## YOUR GOAL
Go through the data and copy each line where the word "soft" shows up.
+++ PROVIDED ENTRIES +++
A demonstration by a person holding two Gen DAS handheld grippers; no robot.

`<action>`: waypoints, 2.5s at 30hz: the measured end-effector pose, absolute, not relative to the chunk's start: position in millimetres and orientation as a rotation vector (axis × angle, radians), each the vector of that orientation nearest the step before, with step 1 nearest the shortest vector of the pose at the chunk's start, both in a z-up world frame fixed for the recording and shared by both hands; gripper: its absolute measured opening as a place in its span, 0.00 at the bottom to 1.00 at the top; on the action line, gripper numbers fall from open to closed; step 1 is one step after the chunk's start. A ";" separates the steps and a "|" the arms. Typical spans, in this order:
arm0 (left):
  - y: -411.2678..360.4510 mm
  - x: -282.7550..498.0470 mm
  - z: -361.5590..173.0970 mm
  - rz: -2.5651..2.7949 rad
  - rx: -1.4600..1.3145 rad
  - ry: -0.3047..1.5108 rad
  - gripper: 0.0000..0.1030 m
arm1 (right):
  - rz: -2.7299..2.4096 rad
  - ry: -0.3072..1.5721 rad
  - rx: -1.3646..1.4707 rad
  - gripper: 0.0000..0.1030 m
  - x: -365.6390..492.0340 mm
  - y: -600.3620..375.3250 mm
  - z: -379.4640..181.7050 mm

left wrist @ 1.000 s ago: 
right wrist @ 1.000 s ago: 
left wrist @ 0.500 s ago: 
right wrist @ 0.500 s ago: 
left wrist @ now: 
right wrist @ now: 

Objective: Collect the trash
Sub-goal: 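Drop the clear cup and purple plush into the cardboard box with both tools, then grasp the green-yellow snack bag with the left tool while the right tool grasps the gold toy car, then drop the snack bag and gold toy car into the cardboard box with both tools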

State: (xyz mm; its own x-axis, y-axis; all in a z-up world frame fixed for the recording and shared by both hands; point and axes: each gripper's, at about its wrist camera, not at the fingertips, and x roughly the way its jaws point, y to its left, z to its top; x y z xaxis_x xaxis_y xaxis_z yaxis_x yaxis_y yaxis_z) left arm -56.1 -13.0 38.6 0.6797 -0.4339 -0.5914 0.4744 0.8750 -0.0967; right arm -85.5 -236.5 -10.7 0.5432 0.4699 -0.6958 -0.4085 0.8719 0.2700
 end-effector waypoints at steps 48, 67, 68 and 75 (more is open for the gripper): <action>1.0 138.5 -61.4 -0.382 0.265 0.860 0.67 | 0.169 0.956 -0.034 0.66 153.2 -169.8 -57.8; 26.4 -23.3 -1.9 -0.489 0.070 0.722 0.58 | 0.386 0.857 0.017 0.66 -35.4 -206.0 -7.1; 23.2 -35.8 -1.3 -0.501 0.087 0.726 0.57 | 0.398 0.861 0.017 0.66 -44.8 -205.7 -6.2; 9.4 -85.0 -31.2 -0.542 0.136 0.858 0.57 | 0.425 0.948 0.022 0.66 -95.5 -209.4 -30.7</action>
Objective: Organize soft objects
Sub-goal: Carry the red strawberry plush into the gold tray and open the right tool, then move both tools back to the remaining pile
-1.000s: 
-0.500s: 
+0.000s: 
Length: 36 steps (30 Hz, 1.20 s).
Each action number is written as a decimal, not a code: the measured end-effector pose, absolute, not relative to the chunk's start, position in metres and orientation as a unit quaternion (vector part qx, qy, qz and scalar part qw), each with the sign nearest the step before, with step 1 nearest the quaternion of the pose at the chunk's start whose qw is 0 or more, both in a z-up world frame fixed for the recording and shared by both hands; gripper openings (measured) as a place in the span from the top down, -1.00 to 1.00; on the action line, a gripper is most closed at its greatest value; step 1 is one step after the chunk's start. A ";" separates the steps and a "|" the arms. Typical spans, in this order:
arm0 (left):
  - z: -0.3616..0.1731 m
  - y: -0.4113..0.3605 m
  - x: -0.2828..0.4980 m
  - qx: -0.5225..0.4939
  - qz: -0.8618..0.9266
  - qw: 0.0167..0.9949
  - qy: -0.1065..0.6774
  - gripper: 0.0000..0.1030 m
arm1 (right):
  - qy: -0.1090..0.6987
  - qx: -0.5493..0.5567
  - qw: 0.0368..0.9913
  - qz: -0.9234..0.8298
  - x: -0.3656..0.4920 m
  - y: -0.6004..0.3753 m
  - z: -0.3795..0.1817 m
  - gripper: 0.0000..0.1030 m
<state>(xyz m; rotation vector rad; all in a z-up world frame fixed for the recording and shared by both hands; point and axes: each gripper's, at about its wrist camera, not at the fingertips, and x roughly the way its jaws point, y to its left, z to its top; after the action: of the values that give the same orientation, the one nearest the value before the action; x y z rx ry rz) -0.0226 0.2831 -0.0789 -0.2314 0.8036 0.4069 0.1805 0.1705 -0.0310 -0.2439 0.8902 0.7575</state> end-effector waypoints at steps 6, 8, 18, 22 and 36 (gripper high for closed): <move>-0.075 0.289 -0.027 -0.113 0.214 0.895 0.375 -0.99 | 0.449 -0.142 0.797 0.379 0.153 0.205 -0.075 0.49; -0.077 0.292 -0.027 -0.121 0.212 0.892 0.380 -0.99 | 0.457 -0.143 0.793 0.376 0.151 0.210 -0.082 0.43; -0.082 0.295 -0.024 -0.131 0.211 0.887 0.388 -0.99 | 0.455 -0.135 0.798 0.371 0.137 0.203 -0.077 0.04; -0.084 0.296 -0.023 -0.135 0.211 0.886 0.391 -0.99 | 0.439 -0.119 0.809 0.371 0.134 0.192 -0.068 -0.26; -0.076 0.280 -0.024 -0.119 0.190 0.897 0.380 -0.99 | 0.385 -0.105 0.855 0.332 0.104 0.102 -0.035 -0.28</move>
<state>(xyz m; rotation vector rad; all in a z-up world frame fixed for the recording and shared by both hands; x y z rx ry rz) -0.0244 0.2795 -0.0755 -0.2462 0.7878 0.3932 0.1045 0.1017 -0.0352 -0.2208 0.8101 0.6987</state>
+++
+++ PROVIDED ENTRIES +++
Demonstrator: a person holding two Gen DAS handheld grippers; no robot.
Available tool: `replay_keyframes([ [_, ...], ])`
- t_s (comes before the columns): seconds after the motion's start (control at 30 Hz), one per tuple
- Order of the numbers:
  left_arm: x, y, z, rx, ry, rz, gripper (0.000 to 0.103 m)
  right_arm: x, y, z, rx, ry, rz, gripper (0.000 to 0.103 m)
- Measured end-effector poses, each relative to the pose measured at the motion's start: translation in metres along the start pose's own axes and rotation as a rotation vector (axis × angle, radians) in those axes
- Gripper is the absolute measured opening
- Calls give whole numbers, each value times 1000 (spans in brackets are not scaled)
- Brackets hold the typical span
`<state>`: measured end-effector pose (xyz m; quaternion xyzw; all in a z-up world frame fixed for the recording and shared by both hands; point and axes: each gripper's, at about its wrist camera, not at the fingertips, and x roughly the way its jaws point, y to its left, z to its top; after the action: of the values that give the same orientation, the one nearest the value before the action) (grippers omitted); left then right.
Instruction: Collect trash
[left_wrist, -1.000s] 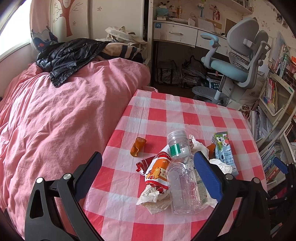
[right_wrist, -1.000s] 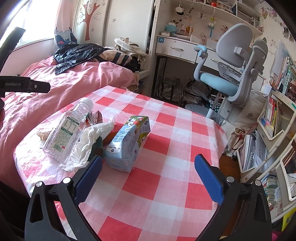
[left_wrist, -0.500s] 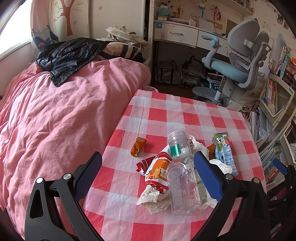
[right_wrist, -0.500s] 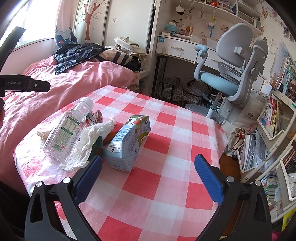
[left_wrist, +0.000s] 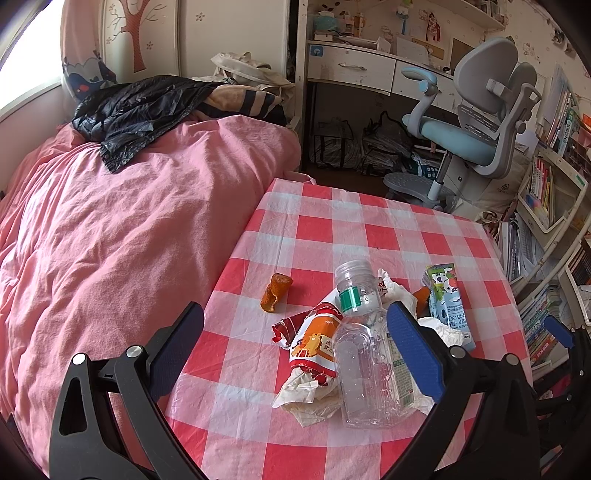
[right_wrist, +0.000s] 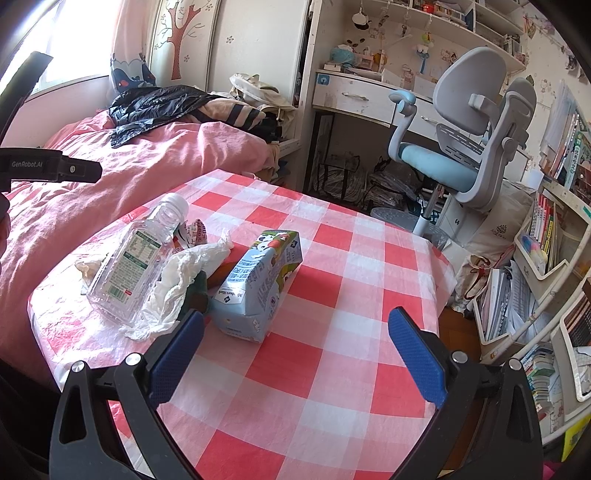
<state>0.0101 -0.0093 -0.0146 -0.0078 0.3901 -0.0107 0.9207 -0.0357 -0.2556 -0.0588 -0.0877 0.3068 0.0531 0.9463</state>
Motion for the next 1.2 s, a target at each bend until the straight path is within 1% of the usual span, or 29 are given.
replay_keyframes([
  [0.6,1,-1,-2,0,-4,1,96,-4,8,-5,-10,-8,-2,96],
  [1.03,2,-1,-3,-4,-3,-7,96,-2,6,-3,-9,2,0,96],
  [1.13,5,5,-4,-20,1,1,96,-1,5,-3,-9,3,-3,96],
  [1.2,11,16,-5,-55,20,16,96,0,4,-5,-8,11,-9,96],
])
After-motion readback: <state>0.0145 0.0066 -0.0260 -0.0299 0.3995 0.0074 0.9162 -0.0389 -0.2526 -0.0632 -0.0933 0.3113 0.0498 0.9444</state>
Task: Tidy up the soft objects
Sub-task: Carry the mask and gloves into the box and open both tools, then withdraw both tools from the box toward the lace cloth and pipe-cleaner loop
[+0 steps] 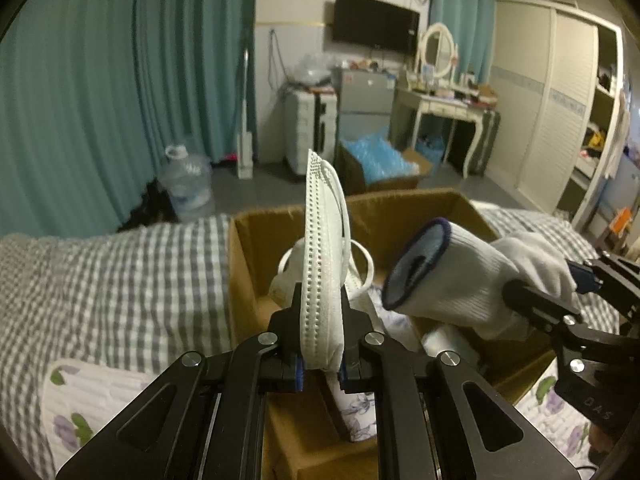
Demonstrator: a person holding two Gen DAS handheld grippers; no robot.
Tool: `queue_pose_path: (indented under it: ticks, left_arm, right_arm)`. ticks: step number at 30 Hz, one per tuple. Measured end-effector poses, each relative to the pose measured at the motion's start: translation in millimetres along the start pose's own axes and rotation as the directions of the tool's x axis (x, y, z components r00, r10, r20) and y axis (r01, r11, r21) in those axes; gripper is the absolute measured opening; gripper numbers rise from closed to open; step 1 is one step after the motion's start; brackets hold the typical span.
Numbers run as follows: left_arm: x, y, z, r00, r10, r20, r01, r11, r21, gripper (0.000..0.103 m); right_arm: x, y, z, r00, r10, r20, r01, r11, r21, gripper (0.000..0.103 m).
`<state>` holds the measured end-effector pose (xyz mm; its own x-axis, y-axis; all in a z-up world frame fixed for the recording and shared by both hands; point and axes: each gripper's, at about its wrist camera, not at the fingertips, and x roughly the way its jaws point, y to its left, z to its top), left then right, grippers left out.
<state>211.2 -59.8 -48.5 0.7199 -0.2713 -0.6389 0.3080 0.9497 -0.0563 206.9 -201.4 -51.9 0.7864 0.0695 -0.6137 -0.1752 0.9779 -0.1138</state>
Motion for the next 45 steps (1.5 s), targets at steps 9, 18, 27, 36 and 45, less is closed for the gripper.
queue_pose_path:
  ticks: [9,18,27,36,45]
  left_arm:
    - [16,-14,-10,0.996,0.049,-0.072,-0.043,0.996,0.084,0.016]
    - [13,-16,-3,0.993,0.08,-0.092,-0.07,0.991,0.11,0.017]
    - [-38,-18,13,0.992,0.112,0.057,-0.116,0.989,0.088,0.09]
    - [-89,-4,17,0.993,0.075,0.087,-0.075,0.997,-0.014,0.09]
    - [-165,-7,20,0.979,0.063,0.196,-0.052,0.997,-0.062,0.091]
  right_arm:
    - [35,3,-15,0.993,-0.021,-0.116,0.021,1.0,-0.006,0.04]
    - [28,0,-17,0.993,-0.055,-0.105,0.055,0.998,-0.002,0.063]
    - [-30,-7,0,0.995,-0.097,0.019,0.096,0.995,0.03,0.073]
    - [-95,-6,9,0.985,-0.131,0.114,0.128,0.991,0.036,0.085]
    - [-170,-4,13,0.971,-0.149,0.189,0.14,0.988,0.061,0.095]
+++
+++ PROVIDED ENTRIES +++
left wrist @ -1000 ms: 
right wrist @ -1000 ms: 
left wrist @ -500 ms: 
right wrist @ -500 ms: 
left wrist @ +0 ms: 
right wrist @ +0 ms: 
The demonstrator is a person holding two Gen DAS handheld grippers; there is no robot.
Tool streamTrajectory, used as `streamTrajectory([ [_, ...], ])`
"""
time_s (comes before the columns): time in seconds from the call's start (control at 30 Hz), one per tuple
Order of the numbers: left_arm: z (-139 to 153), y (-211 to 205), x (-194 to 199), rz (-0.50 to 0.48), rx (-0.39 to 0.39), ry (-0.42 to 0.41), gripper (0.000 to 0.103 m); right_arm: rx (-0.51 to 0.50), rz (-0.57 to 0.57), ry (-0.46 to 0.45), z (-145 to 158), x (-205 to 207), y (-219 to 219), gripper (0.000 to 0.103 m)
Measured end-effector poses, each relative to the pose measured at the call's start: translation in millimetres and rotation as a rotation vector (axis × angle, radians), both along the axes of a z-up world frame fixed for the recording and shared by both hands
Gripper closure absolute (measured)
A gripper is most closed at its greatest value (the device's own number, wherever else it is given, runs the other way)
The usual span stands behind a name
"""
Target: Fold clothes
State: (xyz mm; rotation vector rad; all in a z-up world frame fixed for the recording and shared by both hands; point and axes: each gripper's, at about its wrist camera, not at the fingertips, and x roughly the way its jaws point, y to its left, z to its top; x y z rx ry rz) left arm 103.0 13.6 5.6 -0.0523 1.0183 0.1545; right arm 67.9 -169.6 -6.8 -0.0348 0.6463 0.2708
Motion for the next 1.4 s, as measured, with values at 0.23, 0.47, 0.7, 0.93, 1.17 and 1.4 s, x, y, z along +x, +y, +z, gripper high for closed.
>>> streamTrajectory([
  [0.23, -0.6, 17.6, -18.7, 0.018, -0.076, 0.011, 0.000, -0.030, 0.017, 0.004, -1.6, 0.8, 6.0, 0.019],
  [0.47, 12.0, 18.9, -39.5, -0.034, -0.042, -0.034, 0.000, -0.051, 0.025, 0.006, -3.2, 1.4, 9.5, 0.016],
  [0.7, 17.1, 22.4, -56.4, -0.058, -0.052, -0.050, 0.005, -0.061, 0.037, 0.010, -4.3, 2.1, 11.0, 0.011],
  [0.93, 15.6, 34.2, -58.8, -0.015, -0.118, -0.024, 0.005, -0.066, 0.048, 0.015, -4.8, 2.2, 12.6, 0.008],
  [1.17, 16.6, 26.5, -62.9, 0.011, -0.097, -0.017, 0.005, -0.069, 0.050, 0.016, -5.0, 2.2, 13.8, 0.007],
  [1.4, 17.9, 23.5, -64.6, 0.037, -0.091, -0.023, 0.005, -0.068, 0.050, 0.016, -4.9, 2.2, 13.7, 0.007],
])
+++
## ANSWER SPACE
Objective: Organize soft objects
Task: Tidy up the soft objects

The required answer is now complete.